Nsight connection always cause NVRM: Xid (PCI:0000:01:00): 79, GPU has fallen off the bus

When I tried to setup Nsight connection to GPU form locally or remotely via ssh, it alwasy failed with the following dump.

[ 923.840870] nvidia-uvm: Loaded the UVM driver in 8 mode, major device number 237
[ 938.117729] NVRM: GPU at PCI:0000:01:00: GPU-530e75e4-0bf0-b59b-7145-986190ed 5a7e
[ 938.117733] NVRM: GPU Board Serial Number:
[ 938.117735] NVRM: Xid (PCI:0000:01:00): 79, GPU has fallen off the bus.
[ 938.117741] NVRM: GPU at 00000000:01:00.0 has fallen off the bus.
[ 938.117741] NVRM: GPU is on Board .
[ 938.118971] NVRM: A GPU crash dump has been created. If possible, please run
NVRM: nvidia-bug-report.sh as root to collect this data before
NVRM: the NVIDIA kernel module is unloaded.nvidia-bug-report.log.gz (1.3 MB)

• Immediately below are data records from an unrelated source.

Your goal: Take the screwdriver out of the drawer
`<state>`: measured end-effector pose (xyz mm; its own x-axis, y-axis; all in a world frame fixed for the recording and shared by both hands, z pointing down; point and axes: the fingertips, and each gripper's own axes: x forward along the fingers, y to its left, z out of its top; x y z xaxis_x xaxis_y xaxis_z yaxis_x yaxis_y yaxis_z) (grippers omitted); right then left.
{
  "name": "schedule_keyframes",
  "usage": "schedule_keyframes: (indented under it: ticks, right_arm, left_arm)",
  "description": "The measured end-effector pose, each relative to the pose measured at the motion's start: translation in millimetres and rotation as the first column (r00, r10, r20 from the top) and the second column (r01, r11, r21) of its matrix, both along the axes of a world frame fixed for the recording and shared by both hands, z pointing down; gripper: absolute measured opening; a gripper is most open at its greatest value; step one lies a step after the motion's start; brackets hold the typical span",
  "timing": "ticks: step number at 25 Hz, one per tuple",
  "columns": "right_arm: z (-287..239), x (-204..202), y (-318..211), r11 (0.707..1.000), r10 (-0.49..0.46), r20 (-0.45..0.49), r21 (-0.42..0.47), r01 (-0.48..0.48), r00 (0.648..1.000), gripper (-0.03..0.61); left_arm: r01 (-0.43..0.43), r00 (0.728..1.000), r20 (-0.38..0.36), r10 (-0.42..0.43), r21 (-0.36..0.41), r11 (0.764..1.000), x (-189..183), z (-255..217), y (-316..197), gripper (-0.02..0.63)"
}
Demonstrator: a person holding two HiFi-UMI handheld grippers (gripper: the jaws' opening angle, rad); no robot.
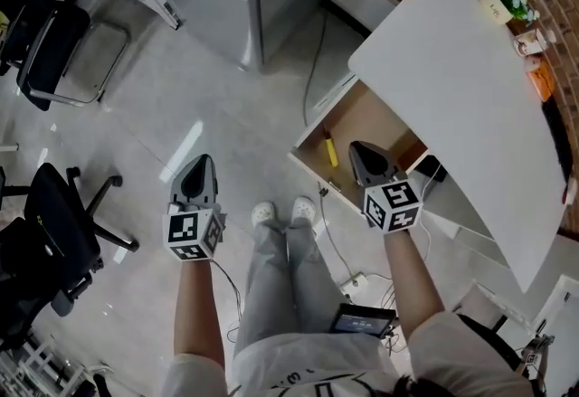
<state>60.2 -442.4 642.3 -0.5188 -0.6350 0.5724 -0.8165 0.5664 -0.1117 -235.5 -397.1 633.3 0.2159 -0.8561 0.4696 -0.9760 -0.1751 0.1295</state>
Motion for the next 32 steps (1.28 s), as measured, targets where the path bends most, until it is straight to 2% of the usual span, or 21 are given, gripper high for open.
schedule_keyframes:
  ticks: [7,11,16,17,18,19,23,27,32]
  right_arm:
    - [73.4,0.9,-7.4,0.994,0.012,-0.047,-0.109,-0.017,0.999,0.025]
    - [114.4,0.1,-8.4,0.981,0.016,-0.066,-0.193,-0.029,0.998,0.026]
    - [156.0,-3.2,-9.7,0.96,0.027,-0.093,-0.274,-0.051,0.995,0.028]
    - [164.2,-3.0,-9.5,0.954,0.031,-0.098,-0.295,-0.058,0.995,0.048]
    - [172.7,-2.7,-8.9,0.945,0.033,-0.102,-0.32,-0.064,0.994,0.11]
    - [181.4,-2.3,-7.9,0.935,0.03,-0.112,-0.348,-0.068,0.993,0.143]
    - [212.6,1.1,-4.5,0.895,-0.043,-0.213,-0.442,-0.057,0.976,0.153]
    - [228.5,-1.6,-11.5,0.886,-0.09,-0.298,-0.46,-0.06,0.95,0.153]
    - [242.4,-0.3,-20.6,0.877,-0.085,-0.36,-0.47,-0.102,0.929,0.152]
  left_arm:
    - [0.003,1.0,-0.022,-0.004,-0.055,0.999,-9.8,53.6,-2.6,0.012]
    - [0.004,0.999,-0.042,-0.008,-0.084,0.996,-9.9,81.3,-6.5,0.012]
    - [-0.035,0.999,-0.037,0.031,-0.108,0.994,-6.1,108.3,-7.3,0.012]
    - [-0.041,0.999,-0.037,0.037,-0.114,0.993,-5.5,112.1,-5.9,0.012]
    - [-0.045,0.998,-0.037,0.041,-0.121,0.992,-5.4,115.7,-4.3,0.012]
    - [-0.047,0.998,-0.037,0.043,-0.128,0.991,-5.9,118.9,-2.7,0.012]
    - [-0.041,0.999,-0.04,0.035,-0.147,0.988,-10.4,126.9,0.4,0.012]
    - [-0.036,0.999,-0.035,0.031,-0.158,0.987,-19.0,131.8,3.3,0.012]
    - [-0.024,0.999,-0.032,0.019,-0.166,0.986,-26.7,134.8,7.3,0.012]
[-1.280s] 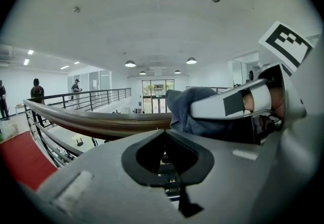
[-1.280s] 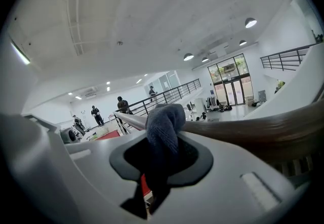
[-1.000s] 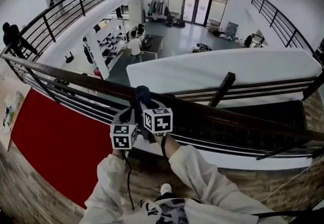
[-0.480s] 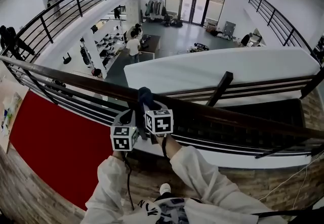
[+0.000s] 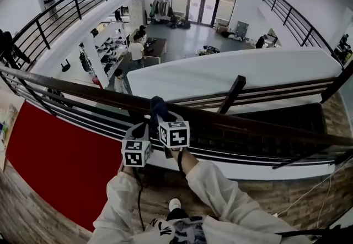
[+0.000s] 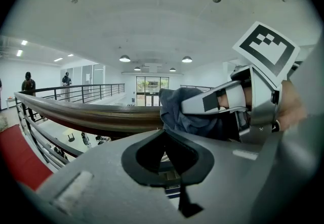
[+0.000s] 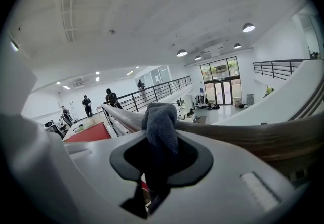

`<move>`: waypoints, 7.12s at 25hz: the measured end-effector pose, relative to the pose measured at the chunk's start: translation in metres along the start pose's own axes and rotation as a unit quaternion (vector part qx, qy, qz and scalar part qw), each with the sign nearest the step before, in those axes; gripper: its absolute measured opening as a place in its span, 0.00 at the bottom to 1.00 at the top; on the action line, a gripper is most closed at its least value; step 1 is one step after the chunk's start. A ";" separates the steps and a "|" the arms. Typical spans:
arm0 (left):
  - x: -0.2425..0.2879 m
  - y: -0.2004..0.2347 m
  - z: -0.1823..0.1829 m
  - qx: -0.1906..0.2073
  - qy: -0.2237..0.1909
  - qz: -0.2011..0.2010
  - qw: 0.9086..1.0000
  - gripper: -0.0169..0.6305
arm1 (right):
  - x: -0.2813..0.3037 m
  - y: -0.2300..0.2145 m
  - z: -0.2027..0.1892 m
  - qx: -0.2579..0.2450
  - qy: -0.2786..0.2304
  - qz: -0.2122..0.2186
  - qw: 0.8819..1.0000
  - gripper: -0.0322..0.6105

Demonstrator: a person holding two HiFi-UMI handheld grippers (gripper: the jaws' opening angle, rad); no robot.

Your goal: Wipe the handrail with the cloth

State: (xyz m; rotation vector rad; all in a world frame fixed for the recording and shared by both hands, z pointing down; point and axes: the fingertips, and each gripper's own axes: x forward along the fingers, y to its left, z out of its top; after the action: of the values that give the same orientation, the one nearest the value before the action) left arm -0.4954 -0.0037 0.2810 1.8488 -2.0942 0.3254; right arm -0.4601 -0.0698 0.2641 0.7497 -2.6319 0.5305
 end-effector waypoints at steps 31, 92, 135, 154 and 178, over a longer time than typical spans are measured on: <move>0.043 -0.182 0.011 0.027 0.010 -0.026 0.999 0.03 | -0.129 -0.150 -0.010 -0.007 -0.027 -0.034 0.999 0.17; 0.105 -0.608 0.016 0.083 0.022 -0.153 0.984 0.03 | -0.413 -0.470 -0.067 0.052 -0.069 -0.136 0.987 0.17; 0.124 -0.941 0.022 0.099 0.045 -0.381 0.918 0.03 | -0.654 -0.737 -0.097 0.109 -0.124 -0.342 0.925 0.17; 0.107 -0.982 0.019 0.122 0.063 -0.428 0.893 0.03 | -0.759 -0.845 -0.109 0.157 -0.155 -0.442 0.869 0.18; 0.056 -0.864 -0.046 0.080 0.074 -0.429 0.897 0.03 | -0.676 -0.691 -0.137 0.128 -0.136 -0.420 0.888 0.17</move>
State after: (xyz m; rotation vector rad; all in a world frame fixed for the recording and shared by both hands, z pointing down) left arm 0.3581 -0.1524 0.3062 2.5220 -1.0041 0.3884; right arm 0.4957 -0.2666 0.2712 2.0188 -2.1434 0.5259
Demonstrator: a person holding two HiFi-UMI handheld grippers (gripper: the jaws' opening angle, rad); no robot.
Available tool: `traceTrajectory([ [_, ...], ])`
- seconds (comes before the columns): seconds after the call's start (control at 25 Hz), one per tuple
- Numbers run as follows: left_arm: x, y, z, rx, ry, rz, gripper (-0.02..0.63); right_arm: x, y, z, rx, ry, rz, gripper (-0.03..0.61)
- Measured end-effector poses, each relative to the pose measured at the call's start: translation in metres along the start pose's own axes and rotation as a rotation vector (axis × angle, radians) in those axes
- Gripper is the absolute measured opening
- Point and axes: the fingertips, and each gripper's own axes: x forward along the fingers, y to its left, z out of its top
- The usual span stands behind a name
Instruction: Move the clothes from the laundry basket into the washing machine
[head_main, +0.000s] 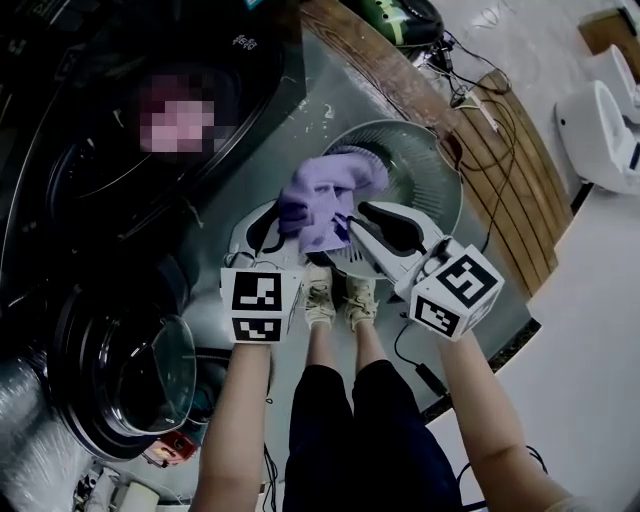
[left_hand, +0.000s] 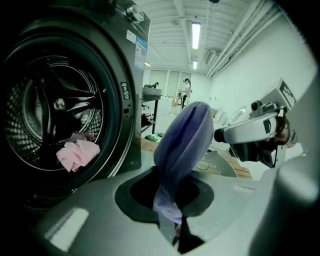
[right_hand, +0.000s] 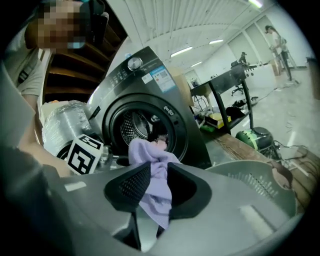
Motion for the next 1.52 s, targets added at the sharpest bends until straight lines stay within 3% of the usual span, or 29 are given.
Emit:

You don’t seem to have a monitor connected, so the Xserver is continuouly starting and stopping in fast succession. Please add
Option “AllowEmptyInitialConfiguration” “true”
to the device section of your xorg.conf.

I have tried to add the EmptyInitialConfiguration to True. After Reboot, I still meet the same issue as before.

The following is my xorg.conf as a reference.

cat /etc/X11/xorg.conf

nvidia-xconfig: X configuration file generated by nvidia-xconfig

nvidia-xconfig: version 418.87.00

Section “ServerLayout”
Identifier “Layout0”
Screen 0 “Screen0” 0 0
InputDevice “Keyboard0” “CoreKeyboard”
InputDevice “Mouse0” “CorePointer”
EndSection

Section “Files”
EndSection

Section “Module”
Load “dbe”
Load “extmod”
Load “type1”
Load “freetype”
Load “glx”
EndSection

Section “InputDevice”

# generated from default
Identifier     "Mouse0"
Driver         "mouse"
Option         "Protocol" "auto"
Option         "Device" "/dev/psaux"
Option         "Emulate3Buttons" "no"
Option         "ZAxisMapping" "4 5"

EndSection

Section “InputDevice”

# generated from default
Identifier     "Keyboard0"
Driver         "kbd"

EndSection

Section “Monitor”
Identifier “Monitor0”
VendorName “Unknown”
ModelName “Unknown”
Option “DPMS”
EndSection

Section “Device”
Identifier “Device0”
Driver “nvidia”
VendorName “NVIDIA Corporation”
EndSection

Section “Screen”
Identifier “Screen0”
Device “Device0”
Monitor “Monitor0”
DefaultDepth 24
Option “AllowEmptyInitialConfiguration” “True”
SubSection “Display”
Depth 24
EndSubSection
EndSection

nvidia-bug-report.log.gz (1.2 MB)

Please also create a nvidia-bug-report.log in the working state, i.e. before running nsight.

Attached is a log generated just after rebooting, without connecting nsight tools. nvidia-bug-report.log.poweron.gz (735.5 KB)

I also observed that when I tried to set my card to the persistence mode with

$ sudo nvidia-smi --persistence-mode=1
Enabled persistence mode for GPU 00000000:01:00.0.
All done.

Just after a few second, a GPU lost could be observed from the kmsg.
Here is a log for such a scenario. nvidia-bug-report.log.gz (821.6 KB)

The reasons for XID79 in a desktop system are 99% either overheating or lack of power. The temperature looks fine. The 1050 is bus-powered, which leads me to the question, does the pcie-slot you’ve plugged it in supports 75W? This should be standard, but some mainboards have slots with less wattage supported.

Thanks for your info, I will check with the power supply frist.

While you’re at it, you might check if reseating the card in its slot helps, i.e. pull it out, put it properly back in.